▶ **Task statement**:
Within the listing below, locate all lines containing the word "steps". Copy each one.

▶ **Data segment**:
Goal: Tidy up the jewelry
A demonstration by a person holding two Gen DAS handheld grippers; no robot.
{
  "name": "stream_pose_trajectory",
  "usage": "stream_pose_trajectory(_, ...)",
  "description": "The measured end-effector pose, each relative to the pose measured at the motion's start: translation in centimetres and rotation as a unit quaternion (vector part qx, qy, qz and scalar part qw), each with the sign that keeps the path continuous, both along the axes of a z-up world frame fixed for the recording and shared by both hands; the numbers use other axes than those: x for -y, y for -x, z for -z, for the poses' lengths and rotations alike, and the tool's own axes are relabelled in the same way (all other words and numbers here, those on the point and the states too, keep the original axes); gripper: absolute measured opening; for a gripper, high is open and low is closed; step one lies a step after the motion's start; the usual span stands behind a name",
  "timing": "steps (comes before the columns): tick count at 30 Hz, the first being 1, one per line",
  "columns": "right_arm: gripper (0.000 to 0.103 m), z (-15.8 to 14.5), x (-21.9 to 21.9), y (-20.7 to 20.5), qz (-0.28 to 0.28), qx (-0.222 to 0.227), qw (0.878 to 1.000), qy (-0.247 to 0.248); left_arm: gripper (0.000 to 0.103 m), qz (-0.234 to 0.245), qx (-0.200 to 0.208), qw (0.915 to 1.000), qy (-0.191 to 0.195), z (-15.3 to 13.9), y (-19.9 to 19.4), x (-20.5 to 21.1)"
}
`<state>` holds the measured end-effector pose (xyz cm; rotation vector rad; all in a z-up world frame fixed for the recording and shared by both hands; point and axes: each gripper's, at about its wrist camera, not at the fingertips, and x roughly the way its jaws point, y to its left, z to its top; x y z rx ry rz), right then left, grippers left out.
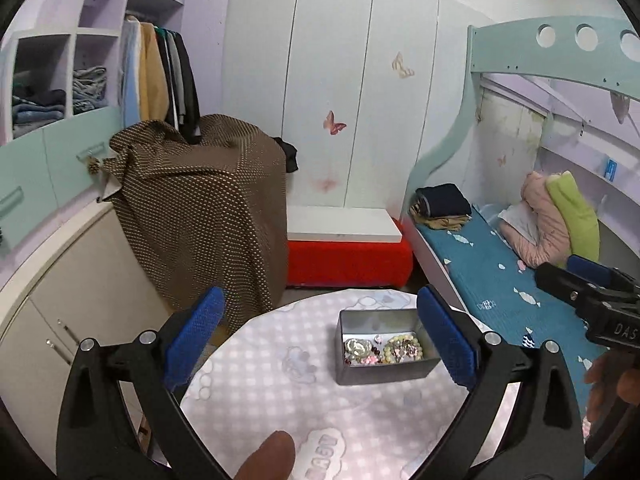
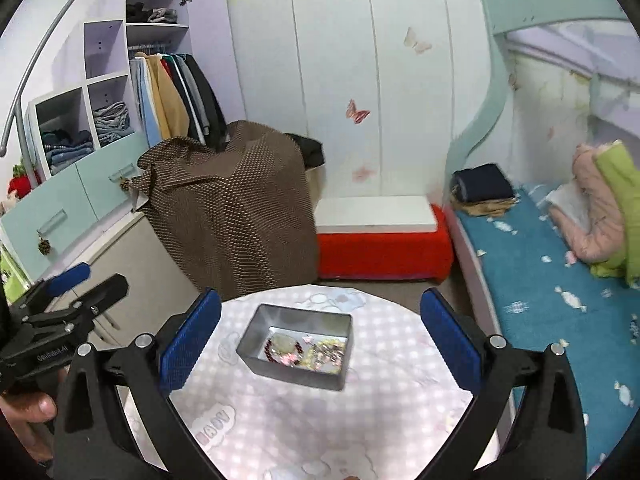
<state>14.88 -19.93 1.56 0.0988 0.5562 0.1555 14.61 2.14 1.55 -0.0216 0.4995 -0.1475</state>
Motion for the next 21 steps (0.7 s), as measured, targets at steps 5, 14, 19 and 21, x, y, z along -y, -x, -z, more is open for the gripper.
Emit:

▶ **Output for this task**:
  "timing": "steps (comes before the columns): tick count at 30 Hz, the first being 1, one per line",
Motion for the next 21 steps (0.7 s), as measured, targets at steps 5, 14, 19 and 21, x, y, z along -y, -x, -z, more is open for the gripper.

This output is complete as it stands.